ABOUT THIS EXERCISE: Track down every line below that holds "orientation" and copy it.

━━━ TASK INPUTS ━━━

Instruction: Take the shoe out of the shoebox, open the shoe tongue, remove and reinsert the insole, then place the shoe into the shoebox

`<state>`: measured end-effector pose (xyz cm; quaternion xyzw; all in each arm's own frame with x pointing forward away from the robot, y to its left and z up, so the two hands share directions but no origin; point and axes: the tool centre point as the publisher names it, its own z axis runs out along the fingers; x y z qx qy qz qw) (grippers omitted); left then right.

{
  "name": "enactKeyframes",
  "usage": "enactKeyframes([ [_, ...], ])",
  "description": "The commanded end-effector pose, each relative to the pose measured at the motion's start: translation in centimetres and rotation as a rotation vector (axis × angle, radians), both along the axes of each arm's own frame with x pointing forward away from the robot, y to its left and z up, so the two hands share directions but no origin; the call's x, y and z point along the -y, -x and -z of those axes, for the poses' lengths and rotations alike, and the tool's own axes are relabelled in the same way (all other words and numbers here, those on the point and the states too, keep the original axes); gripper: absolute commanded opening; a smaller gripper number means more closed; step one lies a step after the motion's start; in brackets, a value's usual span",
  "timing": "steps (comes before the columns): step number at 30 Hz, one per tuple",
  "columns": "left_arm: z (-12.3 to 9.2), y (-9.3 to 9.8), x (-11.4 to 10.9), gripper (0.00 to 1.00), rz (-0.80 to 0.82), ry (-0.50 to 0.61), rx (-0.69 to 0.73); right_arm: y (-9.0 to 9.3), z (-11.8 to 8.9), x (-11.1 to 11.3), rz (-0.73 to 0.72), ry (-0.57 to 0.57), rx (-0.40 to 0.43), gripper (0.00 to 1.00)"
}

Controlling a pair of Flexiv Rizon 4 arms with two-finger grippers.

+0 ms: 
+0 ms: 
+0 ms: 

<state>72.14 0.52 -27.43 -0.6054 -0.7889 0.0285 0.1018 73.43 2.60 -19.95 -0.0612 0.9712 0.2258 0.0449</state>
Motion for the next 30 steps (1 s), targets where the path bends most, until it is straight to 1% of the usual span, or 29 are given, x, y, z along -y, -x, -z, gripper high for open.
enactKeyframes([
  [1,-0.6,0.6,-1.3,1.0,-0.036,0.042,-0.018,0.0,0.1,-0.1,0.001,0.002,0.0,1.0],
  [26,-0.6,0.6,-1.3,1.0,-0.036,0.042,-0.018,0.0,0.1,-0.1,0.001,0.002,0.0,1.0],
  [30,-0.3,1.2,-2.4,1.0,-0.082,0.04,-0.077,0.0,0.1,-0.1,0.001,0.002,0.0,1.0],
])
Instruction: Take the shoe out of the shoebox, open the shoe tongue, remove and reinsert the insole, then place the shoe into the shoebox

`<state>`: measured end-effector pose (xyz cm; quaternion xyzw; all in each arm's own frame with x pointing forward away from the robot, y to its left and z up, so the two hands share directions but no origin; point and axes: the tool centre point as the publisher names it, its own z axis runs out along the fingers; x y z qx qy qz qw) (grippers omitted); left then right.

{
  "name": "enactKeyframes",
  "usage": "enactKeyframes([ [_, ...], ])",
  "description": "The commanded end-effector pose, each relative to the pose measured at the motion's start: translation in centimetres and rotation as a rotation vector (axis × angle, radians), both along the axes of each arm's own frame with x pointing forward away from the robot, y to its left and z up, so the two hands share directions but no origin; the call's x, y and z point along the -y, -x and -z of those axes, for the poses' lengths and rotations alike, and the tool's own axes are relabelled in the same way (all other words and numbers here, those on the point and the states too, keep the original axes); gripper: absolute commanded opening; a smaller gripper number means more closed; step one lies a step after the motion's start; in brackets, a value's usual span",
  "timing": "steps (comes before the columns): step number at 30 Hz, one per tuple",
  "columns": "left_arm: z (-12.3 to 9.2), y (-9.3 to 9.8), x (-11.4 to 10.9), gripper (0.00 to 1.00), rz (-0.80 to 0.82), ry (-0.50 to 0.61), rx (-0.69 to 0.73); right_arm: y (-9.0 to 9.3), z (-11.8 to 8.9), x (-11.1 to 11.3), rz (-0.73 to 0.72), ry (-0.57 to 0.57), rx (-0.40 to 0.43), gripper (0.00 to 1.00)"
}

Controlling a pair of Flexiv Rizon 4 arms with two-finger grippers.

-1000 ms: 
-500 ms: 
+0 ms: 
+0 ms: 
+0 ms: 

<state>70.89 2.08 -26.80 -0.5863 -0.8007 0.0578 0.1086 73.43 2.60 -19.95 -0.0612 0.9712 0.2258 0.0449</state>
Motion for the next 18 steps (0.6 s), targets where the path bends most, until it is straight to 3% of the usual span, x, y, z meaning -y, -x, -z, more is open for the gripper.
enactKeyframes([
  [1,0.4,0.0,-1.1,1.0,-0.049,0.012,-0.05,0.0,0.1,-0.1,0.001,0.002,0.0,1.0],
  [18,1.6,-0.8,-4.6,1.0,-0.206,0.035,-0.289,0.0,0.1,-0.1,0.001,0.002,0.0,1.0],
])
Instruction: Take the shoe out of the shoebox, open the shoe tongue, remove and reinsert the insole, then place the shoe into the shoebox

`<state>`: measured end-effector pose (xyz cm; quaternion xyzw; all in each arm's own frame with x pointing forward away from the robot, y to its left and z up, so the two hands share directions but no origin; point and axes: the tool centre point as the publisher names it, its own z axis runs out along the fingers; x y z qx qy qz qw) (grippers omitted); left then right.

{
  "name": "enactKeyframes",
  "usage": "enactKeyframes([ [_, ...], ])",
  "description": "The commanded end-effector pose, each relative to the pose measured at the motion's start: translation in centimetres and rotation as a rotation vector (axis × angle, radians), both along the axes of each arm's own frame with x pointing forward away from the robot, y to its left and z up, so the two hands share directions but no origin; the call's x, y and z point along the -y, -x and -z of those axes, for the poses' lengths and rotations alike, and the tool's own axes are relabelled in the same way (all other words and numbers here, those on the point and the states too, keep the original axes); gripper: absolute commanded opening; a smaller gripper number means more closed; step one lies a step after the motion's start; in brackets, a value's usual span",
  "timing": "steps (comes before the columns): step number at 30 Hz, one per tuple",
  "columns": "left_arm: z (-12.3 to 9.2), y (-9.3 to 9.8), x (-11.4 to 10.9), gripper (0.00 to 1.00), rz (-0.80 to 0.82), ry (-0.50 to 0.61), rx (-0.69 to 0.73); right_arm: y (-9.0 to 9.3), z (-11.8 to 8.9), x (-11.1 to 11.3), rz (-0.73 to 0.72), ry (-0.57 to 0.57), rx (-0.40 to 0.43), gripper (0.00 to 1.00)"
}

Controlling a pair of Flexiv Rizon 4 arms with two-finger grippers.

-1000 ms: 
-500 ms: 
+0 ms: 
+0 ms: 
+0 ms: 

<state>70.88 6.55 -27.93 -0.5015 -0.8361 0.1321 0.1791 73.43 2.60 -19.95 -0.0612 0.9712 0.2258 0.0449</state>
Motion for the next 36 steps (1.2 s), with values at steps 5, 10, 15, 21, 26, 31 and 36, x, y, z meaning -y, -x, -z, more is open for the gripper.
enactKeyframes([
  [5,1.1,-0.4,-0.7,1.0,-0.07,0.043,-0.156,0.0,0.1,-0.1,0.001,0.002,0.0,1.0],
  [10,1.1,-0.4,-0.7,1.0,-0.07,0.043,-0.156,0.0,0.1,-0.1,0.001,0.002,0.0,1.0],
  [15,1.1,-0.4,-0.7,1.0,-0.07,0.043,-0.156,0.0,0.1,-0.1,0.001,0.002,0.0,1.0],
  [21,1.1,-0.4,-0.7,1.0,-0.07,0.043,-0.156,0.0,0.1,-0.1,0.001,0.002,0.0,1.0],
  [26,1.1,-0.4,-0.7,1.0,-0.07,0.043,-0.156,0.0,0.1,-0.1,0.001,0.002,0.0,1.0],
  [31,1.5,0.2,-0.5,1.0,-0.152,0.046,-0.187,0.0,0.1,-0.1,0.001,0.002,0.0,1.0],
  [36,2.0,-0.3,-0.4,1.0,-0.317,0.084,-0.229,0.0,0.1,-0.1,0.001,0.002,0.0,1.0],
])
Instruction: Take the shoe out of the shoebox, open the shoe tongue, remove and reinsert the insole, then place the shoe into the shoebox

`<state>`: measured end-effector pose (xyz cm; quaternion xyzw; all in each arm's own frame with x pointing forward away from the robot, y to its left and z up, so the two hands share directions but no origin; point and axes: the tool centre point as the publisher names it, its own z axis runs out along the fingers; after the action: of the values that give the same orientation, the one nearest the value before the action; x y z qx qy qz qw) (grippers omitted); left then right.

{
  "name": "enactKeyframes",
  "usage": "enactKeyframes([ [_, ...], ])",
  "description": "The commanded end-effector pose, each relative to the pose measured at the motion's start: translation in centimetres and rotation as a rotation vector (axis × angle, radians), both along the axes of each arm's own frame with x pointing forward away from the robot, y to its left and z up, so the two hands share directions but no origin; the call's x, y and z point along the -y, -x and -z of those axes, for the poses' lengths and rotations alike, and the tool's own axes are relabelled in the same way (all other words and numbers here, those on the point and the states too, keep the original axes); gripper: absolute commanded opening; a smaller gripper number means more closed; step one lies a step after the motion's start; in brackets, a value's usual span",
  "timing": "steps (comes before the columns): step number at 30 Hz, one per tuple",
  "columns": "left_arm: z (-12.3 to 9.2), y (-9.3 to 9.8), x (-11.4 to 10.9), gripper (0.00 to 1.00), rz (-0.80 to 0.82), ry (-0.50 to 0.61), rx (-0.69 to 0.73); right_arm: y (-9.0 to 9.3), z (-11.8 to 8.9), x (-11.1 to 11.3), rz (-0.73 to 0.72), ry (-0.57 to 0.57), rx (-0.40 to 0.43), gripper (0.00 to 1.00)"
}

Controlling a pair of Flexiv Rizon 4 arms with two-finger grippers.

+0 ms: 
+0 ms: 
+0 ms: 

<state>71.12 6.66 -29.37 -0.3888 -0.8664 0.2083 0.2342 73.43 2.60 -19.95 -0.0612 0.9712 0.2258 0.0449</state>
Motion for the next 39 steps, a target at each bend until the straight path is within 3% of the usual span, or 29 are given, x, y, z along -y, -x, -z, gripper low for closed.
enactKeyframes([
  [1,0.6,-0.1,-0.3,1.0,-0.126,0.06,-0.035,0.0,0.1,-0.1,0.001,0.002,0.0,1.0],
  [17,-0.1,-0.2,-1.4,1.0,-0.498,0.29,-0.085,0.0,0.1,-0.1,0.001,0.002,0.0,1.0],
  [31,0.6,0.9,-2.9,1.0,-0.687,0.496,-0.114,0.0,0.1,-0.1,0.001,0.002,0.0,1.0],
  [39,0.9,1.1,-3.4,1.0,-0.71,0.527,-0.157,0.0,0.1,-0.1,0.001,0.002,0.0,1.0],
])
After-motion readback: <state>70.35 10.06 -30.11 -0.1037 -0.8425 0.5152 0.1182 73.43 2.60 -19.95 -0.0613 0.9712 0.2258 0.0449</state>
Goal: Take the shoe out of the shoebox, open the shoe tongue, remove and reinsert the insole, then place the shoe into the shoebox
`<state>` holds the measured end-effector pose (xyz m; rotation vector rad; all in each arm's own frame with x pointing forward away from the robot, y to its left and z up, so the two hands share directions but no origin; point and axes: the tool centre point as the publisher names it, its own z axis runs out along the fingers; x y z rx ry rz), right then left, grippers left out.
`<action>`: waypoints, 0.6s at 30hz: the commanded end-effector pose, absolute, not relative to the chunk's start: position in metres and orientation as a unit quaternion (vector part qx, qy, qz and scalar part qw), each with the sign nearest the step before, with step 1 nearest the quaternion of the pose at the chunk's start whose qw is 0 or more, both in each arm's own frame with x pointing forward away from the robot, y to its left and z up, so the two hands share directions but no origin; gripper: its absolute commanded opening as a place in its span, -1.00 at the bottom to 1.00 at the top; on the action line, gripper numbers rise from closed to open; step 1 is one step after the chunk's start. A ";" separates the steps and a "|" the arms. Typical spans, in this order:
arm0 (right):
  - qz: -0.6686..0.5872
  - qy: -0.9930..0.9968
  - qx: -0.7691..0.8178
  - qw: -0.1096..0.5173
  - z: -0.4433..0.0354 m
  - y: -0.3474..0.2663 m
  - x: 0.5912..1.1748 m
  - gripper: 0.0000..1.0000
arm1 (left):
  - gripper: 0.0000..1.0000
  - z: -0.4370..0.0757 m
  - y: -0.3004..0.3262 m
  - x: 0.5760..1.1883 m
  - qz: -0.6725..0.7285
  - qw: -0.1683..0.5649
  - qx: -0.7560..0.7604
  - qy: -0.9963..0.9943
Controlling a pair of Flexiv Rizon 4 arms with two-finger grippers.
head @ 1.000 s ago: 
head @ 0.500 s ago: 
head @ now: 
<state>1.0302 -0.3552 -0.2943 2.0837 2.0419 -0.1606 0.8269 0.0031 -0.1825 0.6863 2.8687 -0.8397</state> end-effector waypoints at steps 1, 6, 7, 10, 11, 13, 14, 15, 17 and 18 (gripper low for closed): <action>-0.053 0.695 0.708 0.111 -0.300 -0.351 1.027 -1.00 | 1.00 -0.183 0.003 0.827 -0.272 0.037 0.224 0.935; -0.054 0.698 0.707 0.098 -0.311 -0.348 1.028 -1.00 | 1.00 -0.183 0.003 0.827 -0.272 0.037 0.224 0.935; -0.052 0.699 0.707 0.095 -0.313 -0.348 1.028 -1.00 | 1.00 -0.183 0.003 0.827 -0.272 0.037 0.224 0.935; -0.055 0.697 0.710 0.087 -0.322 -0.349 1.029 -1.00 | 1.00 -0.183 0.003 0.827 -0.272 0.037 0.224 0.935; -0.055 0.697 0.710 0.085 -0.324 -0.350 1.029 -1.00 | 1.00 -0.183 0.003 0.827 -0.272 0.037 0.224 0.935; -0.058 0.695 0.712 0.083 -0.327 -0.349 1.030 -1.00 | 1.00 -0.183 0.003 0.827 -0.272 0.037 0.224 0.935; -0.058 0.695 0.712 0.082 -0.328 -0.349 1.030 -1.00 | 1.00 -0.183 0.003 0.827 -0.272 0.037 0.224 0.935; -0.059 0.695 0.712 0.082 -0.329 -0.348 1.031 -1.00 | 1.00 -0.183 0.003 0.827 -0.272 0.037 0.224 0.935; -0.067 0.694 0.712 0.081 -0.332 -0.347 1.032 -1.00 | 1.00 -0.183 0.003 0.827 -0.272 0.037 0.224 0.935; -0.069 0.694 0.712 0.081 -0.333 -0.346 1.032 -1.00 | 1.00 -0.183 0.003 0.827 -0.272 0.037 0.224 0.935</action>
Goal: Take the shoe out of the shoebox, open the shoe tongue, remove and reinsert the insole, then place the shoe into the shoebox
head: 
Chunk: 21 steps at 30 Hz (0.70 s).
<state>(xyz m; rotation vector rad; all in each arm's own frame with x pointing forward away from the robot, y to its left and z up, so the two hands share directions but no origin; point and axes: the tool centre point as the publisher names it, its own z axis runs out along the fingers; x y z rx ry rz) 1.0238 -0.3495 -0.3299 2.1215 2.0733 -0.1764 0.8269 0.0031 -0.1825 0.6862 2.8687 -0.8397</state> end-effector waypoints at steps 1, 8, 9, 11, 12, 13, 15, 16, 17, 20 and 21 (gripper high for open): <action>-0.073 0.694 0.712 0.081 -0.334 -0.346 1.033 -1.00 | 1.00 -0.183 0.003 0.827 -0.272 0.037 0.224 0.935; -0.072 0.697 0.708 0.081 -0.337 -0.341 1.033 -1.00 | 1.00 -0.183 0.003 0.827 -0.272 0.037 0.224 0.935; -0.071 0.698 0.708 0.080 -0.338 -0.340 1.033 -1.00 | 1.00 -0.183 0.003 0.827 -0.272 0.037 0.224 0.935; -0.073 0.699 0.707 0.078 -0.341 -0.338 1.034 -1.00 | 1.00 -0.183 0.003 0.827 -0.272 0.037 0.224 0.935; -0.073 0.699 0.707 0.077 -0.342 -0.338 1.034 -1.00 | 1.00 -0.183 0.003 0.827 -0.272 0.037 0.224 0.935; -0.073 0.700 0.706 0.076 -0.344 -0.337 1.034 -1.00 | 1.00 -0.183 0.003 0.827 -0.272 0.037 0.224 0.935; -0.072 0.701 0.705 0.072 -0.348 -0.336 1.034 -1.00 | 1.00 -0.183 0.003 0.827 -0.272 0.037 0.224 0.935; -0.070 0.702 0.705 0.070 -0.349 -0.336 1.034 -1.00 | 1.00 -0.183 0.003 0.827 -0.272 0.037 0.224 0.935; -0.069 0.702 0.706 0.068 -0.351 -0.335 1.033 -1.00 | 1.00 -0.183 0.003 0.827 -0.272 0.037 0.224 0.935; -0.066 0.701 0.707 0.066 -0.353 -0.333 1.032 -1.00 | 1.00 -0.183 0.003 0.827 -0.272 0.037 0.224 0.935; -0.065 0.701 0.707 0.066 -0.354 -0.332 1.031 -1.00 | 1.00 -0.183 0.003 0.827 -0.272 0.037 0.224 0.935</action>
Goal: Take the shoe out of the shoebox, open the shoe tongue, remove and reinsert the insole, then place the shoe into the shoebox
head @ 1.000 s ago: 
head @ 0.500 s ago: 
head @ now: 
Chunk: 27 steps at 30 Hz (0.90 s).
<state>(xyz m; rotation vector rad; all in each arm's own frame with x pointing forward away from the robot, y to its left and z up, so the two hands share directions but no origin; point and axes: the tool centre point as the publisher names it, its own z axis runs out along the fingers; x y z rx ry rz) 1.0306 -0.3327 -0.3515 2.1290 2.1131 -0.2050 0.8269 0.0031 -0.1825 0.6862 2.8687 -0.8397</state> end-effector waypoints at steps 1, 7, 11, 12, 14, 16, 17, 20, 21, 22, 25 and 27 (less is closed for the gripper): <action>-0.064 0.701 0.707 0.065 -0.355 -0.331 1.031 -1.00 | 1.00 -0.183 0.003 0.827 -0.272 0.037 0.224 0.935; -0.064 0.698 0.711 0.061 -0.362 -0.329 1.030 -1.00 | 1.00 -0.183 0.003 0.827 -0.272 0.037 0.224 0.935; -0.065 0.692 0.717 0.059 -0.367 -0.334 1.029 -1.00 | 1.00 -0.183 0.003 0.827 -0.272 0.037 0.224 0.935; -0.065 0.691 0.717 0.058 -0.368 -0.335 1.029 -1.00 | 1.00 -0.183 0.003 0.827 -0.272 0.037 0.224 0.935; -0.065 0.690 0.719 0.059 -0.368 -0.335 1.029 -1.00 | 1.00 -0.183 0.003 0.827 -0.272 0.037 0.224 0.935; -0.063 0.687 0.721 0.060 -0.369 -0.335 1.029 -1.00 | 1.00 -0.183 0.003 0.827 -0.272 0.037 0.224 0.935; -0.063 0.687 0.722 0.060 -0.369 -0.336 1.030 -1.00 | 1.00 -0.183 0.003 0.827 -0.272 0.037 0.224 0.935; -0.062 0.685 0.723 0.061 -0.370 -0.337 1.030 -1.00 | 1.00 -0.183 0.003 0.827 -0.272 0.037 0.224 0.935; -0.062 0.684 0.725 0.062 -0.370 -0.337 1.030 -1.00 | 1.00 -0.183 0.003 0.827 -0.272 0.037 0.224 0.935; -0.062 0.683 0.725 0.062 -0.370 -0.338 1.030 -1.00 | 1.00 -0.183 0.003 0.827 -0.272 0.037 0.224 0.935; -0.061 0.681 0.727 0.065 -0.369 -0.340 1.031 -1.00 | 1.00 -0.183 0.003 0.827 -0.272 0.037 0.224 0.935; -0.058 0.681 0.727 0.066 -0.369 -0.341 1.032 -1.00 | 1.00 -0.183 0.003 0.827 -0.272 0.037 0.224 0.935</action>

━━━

RESPONSE BOX:
`<state>`: measured end-effector pose (xyz cm; quaternion xyzw; all in each arm's own frame with x pointing forward away from the robot, y to its left and z up, so the two hands share directions but no origin; point and axes: the tool centre point as the publisher names it, its own z axis runs out along the fingers; after the action: of the values that give the same orientation, the one nearest the value before the action; x y z qx qy qz qw) (grippers omitted); left then right.
`<action>`: waypoints, 0.6s at 30hz: the commanded end-effector pose, absolute, not relative to the chunk's start: position in metres and orientation as a unit quaternion (vector part qx, qy, qz and scalar part qw), each with the sign nearest the step before, with step 1 nearest the quaternion of the pose at the chunk's start whose qw is 0 or more, both in each arm's own frame with x pointing forward away from the robot, y to its left and z up, so the two hands share directions but no origin; gripper: its absolute commanded opening as a place in its span, -1.00 at the bottom to 1.00 at the top; on the action line, gripper numbers rise from closed to open; step 1 is one step after the chunk's start. A ";" separates the steps and a "|" the arms. Typical spans, in this order:

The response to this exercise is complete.